Thomas doesn’t see a connection, but the parallels are clear. While Dashers complain that gig companies aren’t transparent about how much money they take in fees, Thomas says that DoorDash needs to be clearer with restaurants about their fee structure, online listings, as well as other services like marketing and search engine optimization. “It’s fine to do really whatever, so long as it’s clear to the parties signing the contract, what they’re getting into,” she says.

On an individual basis, the intimate relationships between restaurant owners and some regular drivers highlights this tension.

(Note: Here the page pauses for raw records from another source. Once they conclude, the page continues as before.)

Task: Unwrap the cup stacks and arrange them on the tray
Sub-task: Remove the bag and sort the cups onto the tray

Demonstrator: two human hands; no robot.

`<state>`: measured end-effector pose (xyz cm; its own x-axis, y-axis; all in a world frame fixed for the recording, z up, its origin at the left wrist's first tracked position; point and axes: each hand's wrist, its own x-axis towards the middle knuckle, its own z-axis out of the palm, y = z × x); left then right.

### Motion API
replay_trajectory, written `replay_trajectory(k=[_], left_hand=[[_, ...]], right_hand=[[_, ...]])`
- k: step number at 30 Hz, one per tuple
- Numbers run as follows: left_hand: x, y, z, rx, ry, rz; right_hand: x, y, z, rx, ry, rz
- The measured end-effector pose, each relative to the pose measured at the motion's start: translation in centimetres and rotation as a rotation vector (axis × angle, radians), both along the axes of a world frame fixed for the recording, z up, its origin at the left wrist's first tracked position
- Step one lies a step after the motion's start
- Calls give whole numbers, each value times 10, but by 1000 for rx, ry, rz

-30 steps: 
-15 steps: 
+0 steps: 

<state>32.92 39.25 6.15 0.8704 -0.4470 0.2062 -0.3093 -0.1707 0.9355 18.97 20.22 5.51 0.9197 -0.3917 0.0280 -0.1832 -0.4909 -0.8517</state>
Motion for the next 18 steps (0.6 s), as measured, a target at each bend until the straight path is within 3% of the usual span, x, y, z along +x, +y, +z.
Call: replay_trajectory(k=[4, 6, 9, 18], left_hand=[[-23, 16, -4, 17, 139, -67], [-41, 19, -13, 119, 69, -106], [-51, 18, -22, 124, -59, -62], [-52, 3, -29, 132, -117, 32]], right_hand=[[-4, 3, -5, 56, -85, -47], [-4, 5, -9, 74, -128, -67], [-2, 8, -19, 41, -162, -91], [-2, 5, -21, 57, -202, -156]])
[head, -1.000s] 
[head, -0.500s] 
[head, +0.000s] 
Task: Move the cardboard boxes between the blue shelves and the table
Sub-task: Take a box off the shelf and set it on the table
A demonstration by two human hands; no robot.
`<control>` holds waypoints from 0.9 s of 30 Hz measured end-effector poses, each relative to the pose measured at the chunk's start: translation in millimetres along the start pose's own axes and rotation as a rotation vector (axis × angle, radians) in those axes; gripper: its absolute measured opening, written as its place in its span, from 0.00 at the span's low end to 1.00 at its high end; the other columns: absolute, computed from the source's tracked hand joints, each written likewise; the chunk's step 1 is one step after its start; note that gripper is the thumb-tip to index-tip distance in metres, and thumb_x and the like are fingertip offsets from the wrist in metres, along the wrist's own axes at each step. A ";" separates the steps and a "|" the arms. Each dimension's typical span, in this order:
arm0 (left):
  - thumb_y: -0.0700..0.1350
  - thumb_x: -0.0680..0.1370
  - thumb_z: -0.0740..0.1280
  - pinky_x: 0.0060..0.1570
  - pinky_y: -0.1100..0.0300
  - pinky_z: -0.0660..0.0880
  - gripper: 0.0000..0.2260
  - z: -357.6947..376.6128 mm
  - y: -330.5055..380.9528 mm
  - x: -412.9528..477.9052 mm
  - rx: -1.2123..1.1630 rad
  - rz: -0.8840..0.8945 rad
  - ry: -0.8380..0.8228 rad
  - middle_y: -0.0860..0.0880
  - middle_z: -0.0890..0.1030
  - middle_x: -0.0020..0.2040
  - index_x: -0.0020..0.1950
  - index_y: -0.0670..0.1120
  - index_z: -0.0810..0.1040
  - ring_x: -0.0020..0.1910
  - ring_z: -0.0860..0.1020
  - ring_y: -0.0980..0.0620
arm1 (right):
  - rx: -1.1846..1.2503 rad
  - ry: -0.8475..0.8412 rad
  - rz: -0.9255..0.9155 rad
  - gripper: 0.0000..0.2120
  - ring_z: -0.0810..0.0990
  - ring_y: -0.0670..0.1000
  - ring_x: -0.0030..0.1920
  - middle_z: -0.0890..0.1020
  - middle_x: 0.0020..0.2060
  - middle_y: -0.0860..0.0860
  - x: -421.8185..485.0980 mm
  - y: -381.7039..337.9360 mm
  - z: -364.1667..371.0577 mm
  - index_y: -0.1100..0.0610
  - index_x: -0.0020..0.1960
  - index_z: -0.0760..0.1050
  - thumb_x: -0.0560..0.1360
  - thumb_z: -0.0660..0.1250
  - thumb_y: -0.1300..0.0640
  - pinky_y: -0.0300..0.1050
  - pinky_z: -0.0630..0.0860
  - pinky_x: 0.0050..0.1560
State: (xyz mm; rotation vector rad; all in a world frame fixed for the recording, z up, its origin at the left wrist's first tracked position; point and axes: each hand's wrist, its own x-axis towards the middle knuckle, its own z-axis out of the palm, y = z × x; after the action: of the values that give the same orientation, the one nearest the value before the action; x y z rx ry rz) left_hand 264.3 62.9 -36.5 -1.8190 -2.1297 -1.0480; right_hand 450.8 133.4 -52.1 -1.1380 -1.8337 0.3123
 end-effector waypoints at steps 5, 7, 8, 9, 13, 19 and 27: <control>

Linda Delgado, a manager at Pizzeria Delfina, for example, brings up how one of the eatery’s regular DoorDash drivers once performed a personal delivery for them. The City Taqueria owner Filbert Garcia says he knows a handful of regular drivers by name, and is certainly disappointed when he hears reports about drivers being underpaid and overworked. “I’ve seen the prices skyrocket, while drivers say they’re still not getting paid, and it’s just crazy, you know? How do you sustain that?” he asks.


Whether the protesting Dashers can tap into that solidarity, however, remains to be seen. For all the shared empathy and concern, restaurateurs rely on third-party delivery now, and have to put their own survival first.


“DoorDash is just better than all the rest of the apps,” explains Garcia. “It’s that or me hiring another employee to do deliveries. The app is just way better.”